Output the line with "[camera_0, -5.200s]" and every following line to the end of the material, exactly as they appear.

────────────────────────────────────────

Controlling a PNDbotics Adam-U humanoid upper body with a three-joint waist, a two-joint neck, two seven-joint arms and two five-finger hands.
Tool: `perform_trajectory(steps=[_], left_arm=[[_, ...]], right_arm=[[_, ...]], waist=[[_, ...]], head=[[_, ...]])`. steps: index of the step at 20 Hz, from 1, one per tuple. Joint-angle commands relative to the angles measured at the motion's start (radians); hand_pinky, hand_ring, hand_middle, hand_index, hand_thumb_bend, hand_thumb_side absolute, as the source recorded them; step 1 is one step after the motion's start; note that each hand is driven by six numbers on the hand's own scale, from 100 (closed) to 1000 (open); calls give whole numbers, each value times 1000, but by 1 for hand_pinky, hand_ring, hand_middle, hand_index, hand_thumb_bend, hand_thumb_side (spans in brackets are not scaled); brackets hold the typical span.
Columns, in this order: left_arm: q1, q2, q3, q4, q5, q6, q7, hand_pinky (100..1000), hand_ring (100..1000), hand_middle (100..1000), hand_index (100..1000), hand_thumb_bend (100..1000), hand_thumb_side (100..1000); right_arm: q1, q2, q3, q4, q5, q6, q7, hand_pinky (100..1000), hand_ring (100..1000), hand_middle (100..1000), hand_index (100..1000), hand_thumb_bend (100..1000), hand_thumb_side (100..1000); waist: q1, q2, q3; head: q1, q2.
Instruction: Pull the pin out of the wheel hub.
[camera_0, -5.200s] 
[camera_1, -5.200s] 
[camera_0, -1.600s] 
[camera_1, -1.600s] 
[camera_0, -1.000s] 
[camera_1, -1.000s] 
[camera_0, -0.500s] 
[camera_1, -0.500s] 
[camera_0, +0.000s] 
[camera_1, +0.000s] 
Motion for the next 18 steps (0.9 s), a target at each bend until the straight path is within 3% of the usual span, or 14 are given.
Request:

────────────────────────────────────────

Response →
[camera_0, -5.200s] 
[camera_1, -5.200s] 
[camera_0, -1.600s] 
[camera_1, -1.600s] 
[camera_0, -1.000s] 
[camera_1, -1.000s] 
[camera_0, -0.500s] 
[camera_1, -0.500s] 
[camera_0, +0.000s] 
[camera_1, +0.000s] 
Motion for the next 18 steps (0.9 s), a target at each bend until the straight path is within 3% of the usual span, or 14 are given.
Request:

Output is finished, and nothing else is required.